Debt Ceiling 2013: Stop Talking About the GOP — They're Not the Problem
The central point in the debate about the debt ceiling is misplaced, focusing too much on the Republicans rather than the actual national debt.
The problem isn't the Republicans. The problem is debt, and it derives from past policies of both parties. The argument that we can avoid the consequences of the past if we repeat its mistakes is the manifestation of Will Rogers axiom: "If stupidity got us into this mess, then why can't it get us out?"
Debt trades more consumption today for less consumption later, which in reality is nothing more than borrowing prosperity from the future. Excessive debt is an economic placebo which serves the political interest of fostering voter complacency out of a false sense of prosperity. This isn't a good deal for millennials.
With debt, we buy today what we would otherwise postpone. You may buy a car today because of low interest rates, but that car is a car that you don't buy in the near future. Buying a refrigerator today on "three years same as cash" removes a sale from 2016.
These transactions are great for 2013. Our economy seems robust as sales increase. Our economy benefits as the people who make cars and refrigerators spend money today that they would have earned in 2016. These transactions are wonderful for politicians because politicians care about 2013 more than they worry about 2016.
The nation is trying to emerge from the consequences of this behavior. From the mid-1990s to 2007, the nation built houses and mortgages. Americans bought houses sooner. The sub-prime loan gave Americans who never would have bought a home otherwise the opportunity to do so.
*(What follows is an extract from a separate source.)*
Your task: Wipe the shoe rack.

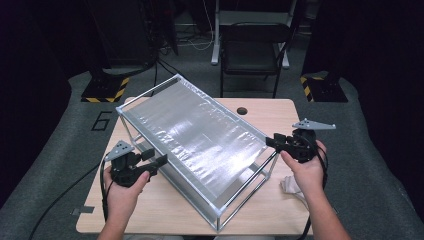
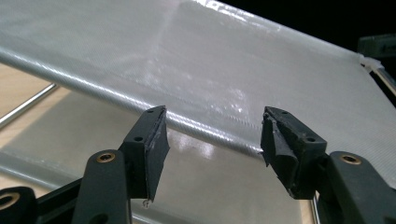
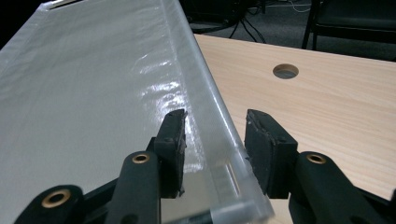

With every passing year, the nation needed to progressively pull housing demand from the future to replace what had been pulled into the past. When we arrived at 2008, we had no future demand to pull forward, and no way to pay for all of the debt that went into creating a false economy. Is this outcome one that you want to repeat on a larger scale?
The center of the debate should be the debt, and how we mitigate the consequences of our past mistakes.